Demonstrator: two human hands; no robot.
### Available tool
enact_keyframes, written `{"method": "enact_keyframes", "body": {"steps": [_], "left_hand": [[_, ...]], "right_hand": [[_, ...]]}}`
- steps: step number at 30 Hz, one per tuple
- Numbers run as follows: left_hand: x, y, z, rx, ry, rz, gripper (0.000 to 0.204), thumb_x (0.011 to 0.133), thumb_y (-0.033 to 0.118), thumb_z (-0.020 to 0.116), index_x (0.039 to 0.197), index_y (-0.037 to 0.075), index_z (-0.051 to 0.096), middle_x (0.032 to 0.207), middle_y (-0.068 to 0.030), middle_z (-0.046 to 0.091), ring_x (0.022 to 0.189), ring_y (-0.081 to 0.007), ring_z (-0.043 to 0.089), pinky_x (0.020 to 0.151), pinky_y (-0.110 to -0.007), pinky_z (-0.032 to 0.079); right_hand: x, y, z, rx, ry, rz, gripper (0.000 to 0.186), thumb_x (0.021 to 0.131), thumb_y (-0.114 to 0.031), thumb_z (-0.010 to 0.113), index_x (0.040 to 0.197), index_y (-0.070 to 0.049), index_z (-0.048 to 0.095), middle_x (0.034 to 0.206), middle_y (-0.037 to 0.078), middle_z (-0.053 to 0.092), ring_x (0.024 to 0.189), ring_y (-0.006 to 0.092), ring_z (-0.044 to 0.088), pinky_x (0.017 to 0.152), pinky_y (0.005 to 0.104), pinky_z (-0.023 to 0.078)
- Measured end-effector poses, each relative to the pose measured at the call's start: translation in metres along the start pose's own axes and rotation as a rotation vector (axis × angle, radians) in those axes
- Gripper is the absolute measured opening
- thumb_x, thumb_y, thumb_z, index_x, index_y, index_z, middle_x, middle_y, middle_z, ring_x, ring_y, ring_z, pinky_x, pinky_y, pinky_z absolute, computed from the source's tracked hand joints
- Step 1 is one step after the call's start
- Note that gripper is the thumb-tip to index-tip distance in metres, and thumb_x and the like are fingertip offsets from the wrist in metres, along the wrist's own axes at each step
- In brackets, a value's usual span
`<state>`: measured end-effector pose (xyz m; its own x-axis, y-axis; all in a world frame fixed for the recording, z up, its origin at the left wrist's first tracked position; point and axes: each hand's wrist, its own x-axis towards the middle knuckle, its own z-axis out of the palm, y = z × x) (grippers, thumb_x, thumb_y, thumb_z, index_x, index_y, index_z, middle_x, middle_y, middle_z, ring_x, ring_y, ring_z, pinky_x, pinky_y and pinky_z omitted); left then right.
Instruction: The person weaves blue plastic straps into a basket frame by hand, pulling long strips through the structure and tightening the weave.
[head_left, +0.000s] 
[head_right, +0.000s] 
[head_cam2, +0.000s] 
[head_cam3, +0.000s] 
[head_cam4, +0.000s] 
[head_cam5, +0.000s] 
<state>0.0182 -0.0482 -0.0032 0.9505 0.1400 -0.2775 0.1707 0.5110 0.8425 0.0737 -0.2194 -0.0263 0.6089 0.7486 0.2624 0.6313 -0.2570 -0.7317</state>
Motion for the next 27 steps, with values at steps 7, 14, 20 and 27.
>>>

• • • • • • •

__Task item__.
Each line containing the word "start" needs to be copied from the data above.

__Answer space__.
- Measured end-effector poses, each relative to the pose measured at the call's start: translation in metres along the start pose's own axes and rotation as a rotation vector (axis × angle, radians) in those axes
- Step 1 is one step after the call's start

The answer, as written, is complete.